He seemed taken aback. They always are when I start swearing.

Scott added, “There’s a Hyundai plant not ten miles from here. You’re telling me that they won’t roll an indigo GLS off the line in the next ten to fourteen days?”

“But we have to have a VIN number to put on the paperwork,” he explained.

“Bullshit,” I repeated.  I could feel my face getting red as anger and impatience bubbled to the surface.

Scott said, “We really don’t have a lot of time for this.”

He made placating noises, and we sat back down to wait some more. We had been in the dealership for an hour by this time. And I should take a moment to note that this portion of problem was not the salesman’s fault. He had some stupid asshat manager who could not understand people willing to walk in and commit to a car they had not personally fondled. Or something. Our guy was the quintessential middleman, running back and forth to us with his manager’s racket.

At one point, Scott got up and strode towards the manager’s office, just about giving the poor salesman apoplexy. He kept saying “But sir… but sir,” as Scott headed across the showroom floor.

“What? Is this TSA? I don’t see ‘no customer zone’ anywhere around here,” Scott said. “He doesn’t want to come talk to us? Well we’d like to talk to him.”

“I’ll get him for you,” the salesman promised, herding Scott back to the leather sofa where I was still grading essays.

He did not get the manager, but I’ve no doubt he tried. Instead, the manager thought we had reached the point of impatience at which we would be malleable, because he sent the salesman back out asking, “Would you be willing to buy one with an added option package…”

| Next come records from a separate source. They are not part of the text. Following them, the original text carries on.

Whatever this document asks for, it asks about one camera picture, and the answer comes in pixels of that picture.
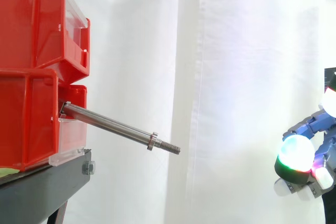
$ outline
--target bolt
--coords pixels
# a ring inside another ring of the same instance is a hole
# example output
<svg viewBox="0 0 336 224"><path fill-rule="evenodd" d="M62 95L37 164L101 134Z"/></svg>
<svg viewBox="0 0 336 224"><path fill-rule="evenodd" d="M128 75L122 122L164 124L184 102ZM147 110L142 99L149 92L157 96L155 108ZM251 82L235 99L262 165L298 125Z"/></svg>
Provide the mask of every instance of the bolt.
<svg viewBox="0 0 336 224"><path fill-rule="evenodd" d="M166 143L164 141L162 141L162 143L160 144L159 146L160 149L163 149L165 151L168 151L168 152L171 152L171 153L174 153L176 155L178 155L181 151L181 149L175 145L172 145L170 143Z"/></svg>
<svg viewBox="0 0 336 224"><path fill-rule="evenodd" d="M82 173L86 175L93 175L96 171L95 161L85 161L82 167Z"/></svg>

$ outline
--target gray metal surface
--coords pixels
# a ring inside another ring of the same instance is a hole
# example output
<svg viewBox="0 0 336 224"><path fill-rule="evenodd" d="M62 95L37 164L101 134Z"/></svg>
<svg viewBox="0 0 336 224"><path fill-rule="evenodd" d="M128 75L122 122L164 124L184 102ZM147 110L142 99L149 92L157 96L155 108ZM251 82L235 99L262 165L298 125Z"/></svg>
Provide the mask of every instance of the gray metal surface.
<svg viewBox="0 0 336 224"><path fill-rule="evenodd" d="M0 223L39 224L59 209L89 180L82 166L91 161L91 151L60 166L45 166L37 172L0 185Z"/></svg>
<svg viewBox="0 0 336 224"><path fill-rule="evenodd" d="M126 137L140 144L146 145L149 151L151 151L155 146L177 155L180 153L179 147L158 139L158 134L155 132L148 133L136 129L132 126L107 118L106 116L94 113L69 102L66 102L62 106L61 113L72 116L79 121L91 124L103 130Z"/></svg>

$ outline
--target glowing led light
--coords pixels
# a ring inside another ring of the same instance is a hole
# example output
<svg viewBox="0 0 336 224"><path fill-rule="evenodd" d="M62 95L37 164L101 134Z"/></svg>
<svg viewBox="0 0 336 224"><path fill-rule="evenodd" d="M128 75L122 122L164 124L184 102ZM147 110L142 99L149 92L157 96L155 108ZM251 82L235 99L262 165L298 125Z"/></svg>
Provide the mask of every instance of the glowing led light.
<svg viewBox="0 0 336 224"><path fill-rule="evenodd" d="M301 135L292 135L282 144L279 160L290 169L307 172L314 162L315 149L311 141Z"/></svg>
<svg viewBox="0 0 336 224"><path fill-rule="evenodd" d="M317 168L314 175L323 190L328 189L334 184L334 179L325 167Z"/></svg>
<svg viewBox="0 0 336 224"><path fill-rule="evenodd" d="M327 88L323 95L322 106L324 110L331 115L333 118L336 118L336 92L330 88Z"/></svg>

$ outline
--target yellow object
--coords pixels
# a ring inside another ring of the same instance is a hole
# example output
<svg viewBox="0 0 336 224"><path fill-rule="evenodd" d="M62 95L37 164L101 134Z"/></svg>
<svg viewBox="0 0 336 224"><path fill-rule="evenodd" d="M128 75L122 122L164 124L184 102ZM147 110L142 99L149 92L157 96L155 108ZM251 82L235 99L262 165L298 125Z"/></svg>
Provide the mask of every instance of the yellow object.
<svg viewBox="0 0 336 224"><path fill-rule="evenodd" d="M12 169L12 168L0 168L0 178L5 177L9 174L18 173L20 170Z"/></svg>

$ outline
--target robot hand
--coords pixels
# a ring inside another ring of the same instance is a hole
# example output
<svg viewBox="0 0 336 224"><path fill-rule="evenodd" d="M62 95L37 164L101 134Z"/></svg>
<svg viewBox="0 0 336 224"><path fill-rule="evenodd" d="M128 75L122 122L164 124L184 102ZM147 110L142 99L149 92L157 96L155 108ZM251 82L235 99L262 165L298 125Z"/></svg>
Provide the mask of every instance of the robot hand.
<svg viewBox="0 0 336 224"><path fill-rule="evenodd" d="M310 139L325 132L324 141L314 153ZM317 198L336 184L336 119L320 110L291 127L283 135L275 171L286 190L301 196L307 192Z"/></svg>

“No,” I cut him off. “And you can tell your manager that if he tries that again, we’re heading next door to Honda. If he doesn’t start some paperwork in the next few minutes, we’re gone.” I have walked away from cars I want due to inept sales staff. I was not bluffing.

“He’s got calls out. He’s just waiting for one of them to call him back,” the salesman countered.

“He’s losing a sale,” Scott explained.

Scott was much more rational than I was, but the salesman had no way of knowing that. Scott’s blank looks have an angry edge even when they are completely neutral.  And, having run through the magazines in that first thirty minute stretch, he was far from neutral. Add to that image the sight of me glancing up from my computer every once in awhile to issue a new dictate and froth at the mouth some more, and you can really start to feel for this guy.  The salesman went back to his manager, still unsure whether Scott and I were a couple of bluffing card players or just a pair of tough customers.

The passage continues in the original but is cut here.